All Products
Search
Document Center

Platform For AI:Parameters of PAI-TensorFlow tasks

Last Updated:Feb 29, 2024

Platform for AI (PAI) provides the PAI-TensorFlow deep learning computing framework to support training based on multiple models. This topic describes the command parameters and I/O parameters that are used to run PAI-TensorFlow tasks.

Warning

GPU-accelerated servers will be phased out. You can submit TensorFlow tasks that run on CPU servers. If you want to use GPU-accelerated instances for model training, go to Deep Learning Containers (DLC) to submit jobs. For more information, see Submit training jobs.

Commands and parameters

To initiate a PAI-TensorFlow task, you can run PAI commands on the MaxCompute client, or an SQL node in the DataWorks console or on the Machine Learning Designer page in the PAI console. You can also use TensorFlow components provided by Machine Learning Designer. This section describes the PAI commands and parameters.
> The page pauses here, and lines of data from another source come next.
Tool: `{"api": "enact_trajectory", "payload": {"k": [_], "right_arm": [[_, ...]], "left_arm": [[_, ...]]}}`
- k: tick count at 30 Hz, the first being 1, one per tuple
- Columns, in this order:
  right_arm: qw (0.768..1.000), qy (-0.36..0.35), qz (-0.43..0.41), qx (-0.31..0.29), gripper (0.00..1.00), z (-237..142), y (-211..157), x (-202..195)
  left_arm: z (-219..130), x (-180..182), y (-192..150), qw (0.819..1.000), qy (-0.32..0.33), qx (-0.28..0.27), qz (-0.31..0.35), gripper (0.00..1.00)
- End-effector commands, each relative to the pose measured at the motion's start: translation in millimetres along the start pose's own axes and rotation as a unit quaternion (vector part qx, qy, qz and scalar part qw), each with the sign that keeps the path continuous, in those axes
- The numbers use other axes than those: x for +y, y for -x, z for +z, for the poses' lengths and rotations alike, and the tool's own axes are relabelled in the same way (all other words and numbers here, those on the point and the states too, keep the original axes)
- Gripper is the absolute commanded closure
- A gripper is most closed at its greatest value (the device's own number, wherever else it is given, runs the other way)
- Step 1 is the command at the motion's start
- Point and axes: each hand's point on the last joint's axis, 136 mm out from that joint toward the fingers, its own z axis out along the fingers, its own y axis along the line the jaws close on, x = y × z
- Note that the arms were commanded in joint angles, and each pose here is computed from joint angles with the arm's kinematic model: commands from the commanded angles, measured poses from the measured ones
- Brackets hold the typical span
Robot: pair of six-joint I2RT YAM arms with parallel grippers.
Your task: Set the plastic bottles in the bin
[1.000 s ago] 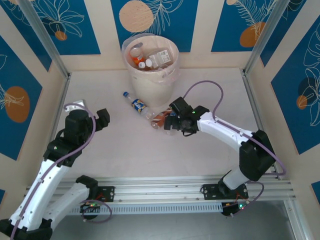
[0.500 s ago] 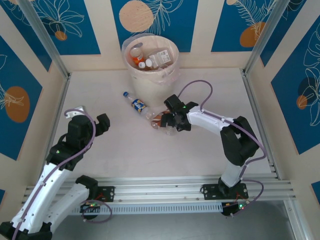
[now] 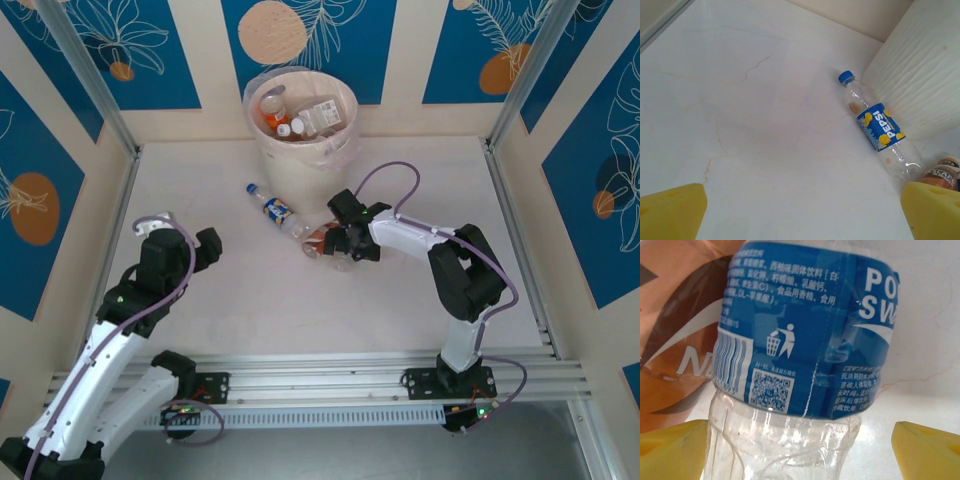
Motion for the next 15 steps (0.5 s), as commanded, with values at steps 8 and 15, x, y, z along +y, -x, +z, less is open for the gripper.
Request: {"api": "enact_trajectory", "payload": {"k": [8,15], "right_arm": [[1.0,-0.004,0.001,0.013,0.13,6.0,-1.8,-5.5],[1.0,-0.005,0.002,0.014,0.14,5.5,-1.9,-5.0]], "left_arm": [[0.5,-1.8,3.7,1.0,-0.003,-0.007,-0.007,0.0],[0.3,-1.7,4.3,1.0,-0.003,-0.009,-0.006,0.0]]}}
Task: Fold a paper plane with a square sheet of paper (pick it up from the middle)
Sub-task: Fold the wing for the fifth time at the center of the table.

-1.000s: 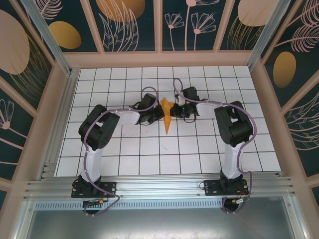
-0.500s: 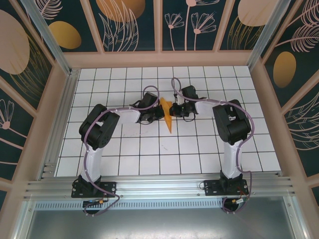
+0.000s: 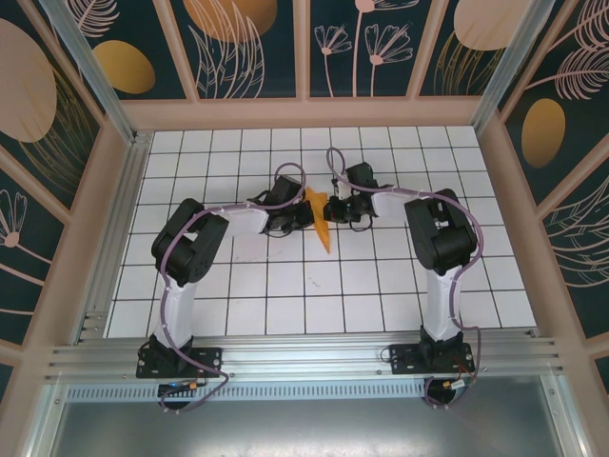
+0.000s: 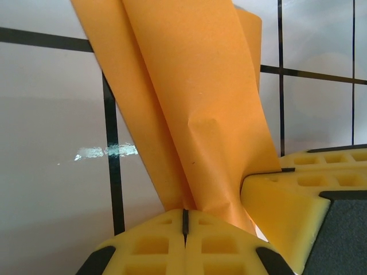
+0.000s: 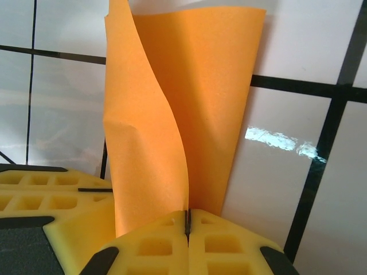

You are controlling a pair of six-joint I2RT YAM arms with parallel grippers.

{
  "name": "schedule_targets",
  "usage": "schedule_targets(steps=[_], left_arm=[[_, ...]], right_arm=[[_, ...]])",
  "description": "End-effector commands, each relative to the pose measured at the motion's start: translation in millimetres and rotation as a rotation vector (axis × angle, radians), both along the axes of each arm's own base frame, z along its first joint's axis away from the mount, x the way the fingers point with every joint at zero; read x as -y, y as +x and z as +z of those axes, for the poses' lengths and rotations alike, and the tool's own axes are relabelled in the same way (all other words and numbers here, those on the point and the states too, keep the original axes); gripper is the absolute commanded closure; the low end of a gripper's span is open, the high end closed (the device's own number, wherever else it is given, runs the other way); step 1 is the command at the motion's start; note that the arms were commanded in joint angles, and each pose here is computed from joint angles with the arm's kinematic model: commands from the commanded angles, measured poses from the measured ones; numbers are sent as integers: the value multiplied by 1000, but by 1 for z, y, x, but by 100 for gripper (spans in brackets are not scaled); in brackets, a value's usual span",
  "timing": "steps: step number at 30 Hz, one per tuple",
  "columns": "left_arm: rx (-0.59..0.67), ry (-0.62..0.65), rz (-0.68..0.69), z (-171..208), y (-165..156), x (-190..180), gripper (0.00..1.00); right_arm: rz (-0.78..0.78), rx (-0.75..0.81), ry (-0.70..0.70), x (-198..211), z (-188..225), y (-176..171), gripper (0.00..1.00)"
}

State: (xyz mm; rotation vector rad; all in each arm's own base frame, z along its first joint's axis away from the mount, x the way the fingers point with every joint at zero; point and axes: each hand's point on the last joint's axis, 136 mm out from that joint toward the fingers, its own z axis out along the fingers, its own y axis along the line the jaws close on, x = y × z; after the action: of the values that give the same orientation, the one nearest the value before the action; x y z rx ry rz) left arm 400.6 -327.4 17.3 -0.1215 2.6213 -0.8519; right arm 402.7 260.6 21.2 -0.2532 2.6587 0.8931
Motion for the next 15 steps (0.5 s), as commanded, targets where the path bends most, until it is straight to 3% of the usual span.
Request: schedule_targets(steps=[1, 9, 15], left_arm=[[-28, 31, -28, 0, -9, -5, 100], [123, -152, -10, 68, -1, 8, 100], [124, -174, 18, 61, 11, 14, 100]], right_arm=[[-11, -26, -71, 11, -21, 1, 99], [-16, -39, -100, 15, -28, 0, 99], [-15, -46, -105, 15, -30, -1, 99]])
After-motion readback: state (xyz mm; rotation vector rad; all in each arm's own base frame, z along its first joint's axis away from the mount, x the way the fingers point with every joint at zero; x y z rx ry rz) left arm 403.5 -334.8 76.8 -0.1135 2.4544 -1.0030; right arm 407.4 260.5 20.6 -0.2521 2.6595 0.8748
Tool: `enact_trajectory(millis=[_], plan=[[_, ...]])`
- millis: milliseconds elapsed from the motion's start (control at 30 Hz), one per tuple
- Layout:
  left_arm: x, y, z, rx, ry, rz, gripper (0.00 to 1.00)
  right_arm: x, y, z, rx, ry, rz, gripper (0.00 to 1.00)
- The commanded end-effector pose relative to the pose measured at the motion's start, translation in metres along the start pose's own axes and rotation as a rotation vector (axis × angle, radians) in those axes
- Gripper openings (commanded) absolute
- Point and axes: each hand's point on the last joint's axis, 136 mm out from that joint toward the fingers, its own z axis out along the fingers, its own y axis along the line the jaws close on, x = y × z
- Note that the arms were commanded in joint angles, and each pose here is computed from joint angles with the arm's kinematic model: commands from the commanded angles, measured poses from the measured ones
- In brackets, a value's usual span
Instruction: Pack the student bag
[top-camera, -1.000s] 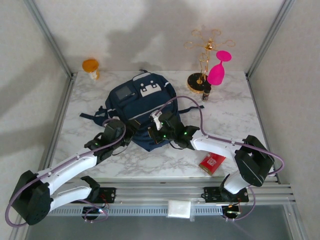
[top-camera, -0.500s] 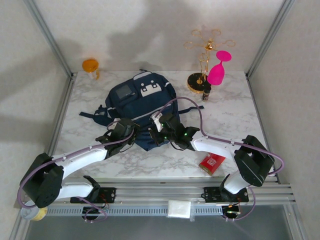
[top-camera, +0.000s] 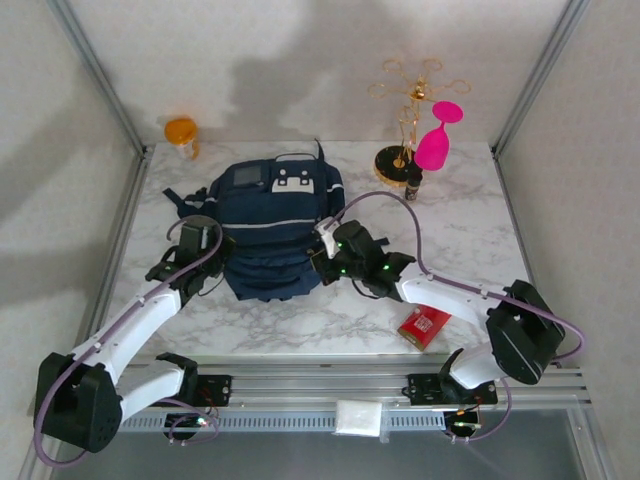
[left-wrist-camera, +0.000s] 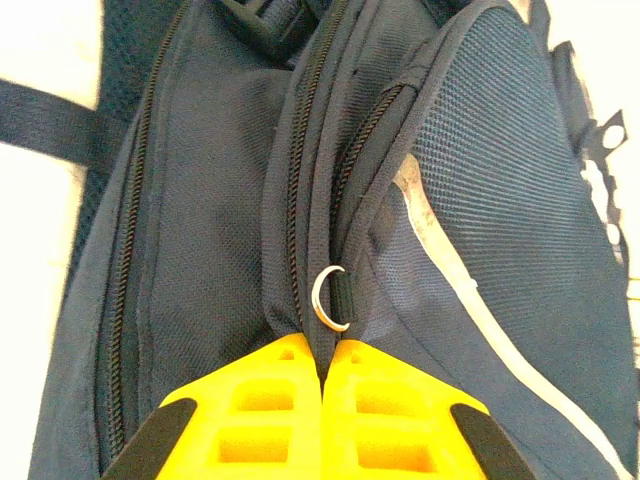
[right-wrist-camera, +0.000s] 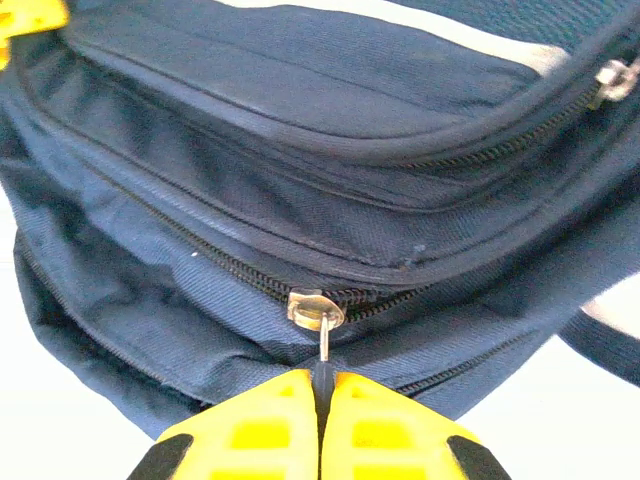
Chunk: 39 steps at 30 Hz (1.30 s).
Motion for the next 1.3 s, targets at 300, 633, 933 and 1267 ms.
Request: enact_trajectory(millis=[300,633,933,1267], plan=[[0.032,-0.012,-0.043,0.202,0.003,-0.225,0.56,-0.024,0.067,0.023,-0.159,-0.052,-0.003,0.0],[0.094,-0.051,-0.031,0.224,0.111,-0.301,0.54,-0.021,0.064,0.022,-0.146,-0.071,-0.014,0.0],[0.092,-0.046,-0.007,0.155,-0.039,-0.338,0.18,-0.01,0.046,0.024,-0.054,-0.036,-0.026,0.0],[0.034,0.009,-0.011,-0.03,-0.22,-0.214,0.0,0.005,-0.02,-0.001,0.177,-0.019,-0.021,0.0]])
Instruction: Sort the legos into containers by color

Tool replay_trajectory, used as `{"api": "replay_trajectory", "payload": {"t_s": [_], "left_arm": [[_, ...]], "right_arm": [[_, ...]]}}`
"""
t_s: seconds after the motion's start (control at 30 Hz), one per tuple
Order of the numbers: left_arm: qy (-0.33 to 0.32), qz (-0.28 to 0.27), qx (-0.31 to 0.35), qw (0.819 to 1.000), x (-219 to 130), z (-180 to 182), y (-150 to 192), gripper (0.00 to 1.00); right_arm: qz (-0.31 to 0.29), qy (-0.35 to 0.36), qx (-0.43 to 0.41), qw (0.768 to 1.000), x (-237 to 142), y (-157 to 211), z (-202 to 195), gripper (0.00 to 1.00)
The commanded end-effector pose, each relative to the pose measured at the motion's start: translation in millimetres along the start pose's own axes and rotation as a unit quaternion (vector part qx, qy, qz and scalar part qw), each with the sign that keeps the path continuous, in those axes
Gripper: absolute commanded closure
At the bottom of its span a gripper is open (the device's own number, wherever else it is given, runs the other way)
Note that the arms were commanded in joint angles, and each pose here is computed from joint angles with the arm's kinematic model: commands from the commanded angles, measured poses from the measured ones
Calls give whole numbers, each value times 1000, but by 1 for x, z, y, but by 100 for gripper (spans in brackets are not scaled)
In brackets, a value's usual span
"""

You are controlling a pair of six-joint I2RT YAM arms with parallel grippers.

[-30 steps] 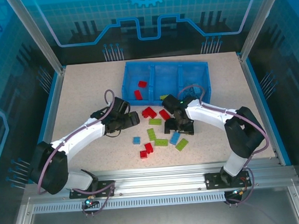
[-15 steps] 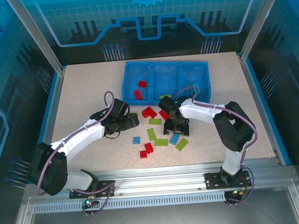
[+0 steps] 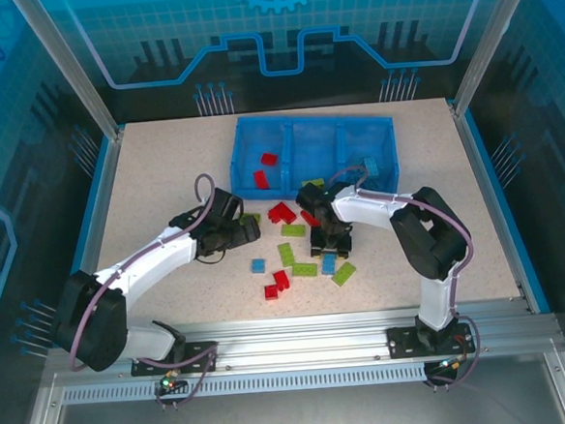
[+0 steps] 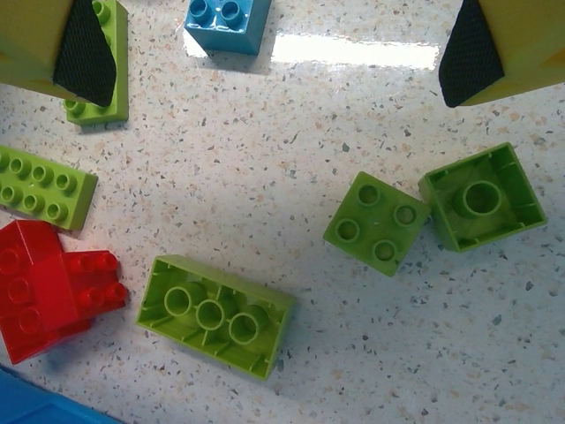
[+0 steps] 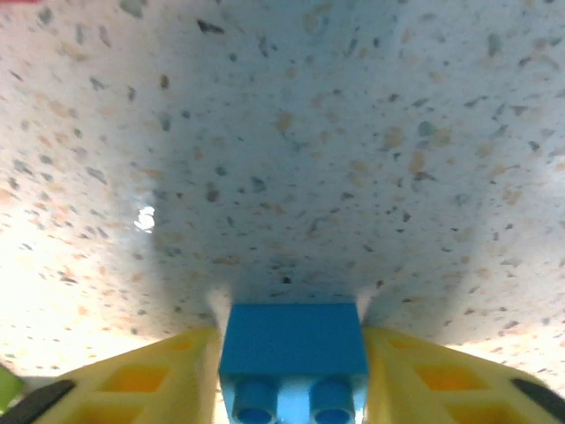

# Set the parameters to actual values. 
pai -name tensorflow1120_ext
    -project algo_public
    -Dscript= 'oss://<bucket_name>.<oss_host>.aliyuncs.com/*.tar.gz'
    -DentryFile='entry_file.py'
    -Dbuckets='oss://<bucket_name>.<oss_host>.aliyuncs.com/<path>'
    -Dtables='odps://prj_name/tables/table_name'
    -Doutputs='odps://prj_name/tables/table_name'
    -DcheckpointDir='oss://<bucket_name>.<oss_host>.aliyuncs.com/<path>'
    -Dcluster="{\"ps\":{\"count\":1},\"worker\":{\"count\":2,\"gpu\":100}}"
    -Darn="acs:ram::******:role/aliyunodpspaidefaultrole"
    -DossHost="oss-cn-beijing-internal.aliyuncs.com"

The following table describes the parameters.

Parameter

Description

Example value

Default value

Required

script

The script of the TensorFlow algorithm that is used to run the PAI-TensorFlow task. You can specify a file that contains the script in the file:///path/to/file or project_name/resources/resource_name format. file:///path/to/file is an absolute path.

The TensorFlow model file in Python. The file can be of one of the following types:

  • An on-premises file.

  • An on-premises TAR package. The package is compressed by using gzip. The file name extension of the package is tar.gz.

  • A Python file.

If the Python file is stored in Object Storage Service (OSS), you can specify the file in the oss://..aliyuncs.com/.tar.gz or oss://..aliyuncs.com/*.py format.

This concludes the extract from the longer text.